Debate over the location of the fourth courthouse lasted several years, taxing the court system itself. The city and county finally agreed on the River Common, where the City Park Commission's glorious landscape improvements would make the riverfront an impressive backdrop to Luzerne County's most important public structure. Tons of fill dumped into the site of an old canal basin created strategic land for the grandiose courthouse.

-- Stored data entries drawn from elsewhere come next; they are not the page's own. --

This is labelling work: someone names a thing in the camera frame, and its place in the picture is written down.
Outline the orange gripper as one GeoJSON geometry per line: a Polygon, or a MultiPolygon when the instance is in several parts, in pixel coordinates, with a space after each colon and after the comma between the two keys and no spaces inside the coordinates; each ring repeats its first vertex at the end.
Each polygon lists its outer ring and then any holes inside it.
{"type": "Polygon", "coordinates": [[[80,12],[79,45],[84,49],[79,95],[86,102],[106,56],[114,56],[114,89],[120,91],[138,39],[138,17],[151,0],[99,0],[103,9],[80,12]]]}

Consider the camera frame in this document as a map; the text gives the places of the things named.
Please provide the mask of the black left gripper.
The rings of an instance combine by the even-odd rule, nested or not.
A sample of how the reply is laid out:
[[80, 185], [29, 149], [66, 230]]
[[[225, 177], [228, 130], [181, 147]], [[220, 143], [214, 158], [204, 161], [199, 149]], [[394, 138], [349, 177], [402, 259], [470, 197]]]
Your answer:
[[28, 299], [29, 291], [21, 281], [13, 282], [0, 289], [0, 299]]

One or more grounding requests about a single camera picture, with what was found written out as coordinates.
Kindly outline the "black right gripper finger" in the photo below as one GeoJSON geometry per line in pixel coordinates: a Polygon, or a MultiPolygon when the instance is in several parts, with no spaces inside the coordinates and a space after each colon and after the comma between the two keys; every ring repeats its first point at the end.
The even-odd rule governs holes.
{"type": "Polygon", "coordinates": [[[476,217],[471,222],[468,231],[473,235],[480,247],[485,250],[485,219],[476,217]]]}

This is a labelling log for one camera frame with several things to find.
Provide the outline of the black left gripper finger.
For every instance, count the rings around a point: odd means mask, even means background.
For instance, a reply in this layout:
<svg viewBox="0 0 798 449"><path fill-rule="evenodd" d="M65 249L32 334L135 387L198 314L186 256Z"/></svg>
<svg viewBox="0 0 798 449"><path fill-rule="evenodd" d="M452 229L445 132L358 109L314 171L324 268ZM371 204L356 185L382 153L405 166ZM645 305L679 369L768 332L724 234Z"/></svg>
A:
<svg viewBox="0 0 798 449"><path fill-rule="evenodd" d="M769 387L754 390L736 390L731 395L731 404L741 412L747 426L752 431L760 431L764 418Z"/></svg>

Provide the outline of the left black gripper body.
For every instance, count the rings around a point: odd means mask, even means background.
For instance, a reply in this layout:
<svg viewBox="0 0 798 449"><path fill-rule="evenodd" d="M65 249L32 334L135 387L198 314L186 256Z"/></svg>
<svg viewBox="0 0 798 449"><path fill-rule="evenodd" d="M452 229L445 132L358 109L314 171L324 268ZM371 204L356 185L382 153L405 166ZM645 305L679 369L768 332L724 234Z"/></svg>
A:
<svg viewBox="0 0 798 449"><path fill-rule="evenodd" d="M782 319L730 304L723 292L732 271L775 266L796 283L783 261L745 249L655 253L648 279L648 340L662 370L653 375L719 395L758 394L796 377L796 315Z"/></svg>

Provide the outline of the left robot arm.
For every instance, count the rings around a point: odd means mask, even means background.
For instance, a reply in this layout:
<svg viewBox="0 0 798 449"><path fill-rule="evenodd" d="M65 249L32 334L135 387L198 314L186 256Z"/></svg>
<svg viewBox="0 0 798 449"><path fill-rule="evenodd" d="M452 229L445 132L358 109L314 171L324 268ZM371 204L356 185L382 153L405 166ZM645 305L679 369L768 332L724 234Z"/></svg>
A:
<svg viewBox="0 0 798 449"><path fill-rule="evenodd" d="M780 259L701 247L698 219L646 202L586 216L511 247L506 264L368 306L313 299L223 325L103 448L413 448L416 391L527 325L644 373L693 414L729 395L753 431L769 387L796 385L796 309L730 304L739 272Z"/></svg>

Pittsburgh architect F. J. Osterling designed the Beaux Arts-style marble and stone monument fronting the Susquehanna. Wilkes-Barre's Joseph Hendler Construction Company headed a talented
team of masons, stone carvers, carpenters and artists, all hard at work from 1906 to 1909. Walk through the building and view murals commemorating regional history. Look toward the dome to find the four allegorical figures of Moral Laws, Common Law, Statute Law and Equity. Behold Luzerne County's stately Temple of Justice!
[Photo captions, from top to bottom, read]
· Orphans Court, circa 1910. Interior plans and furnishings by Wilkes-Barre architects McCormick & French.
· Courthouse rotunda, circa 1910.
· Courthouse No. 2, one of five courthouses, circa 1910.
· Current Luzerne County Courthouse on the River Common, shortly after completion in 1900 [sic - 1910?].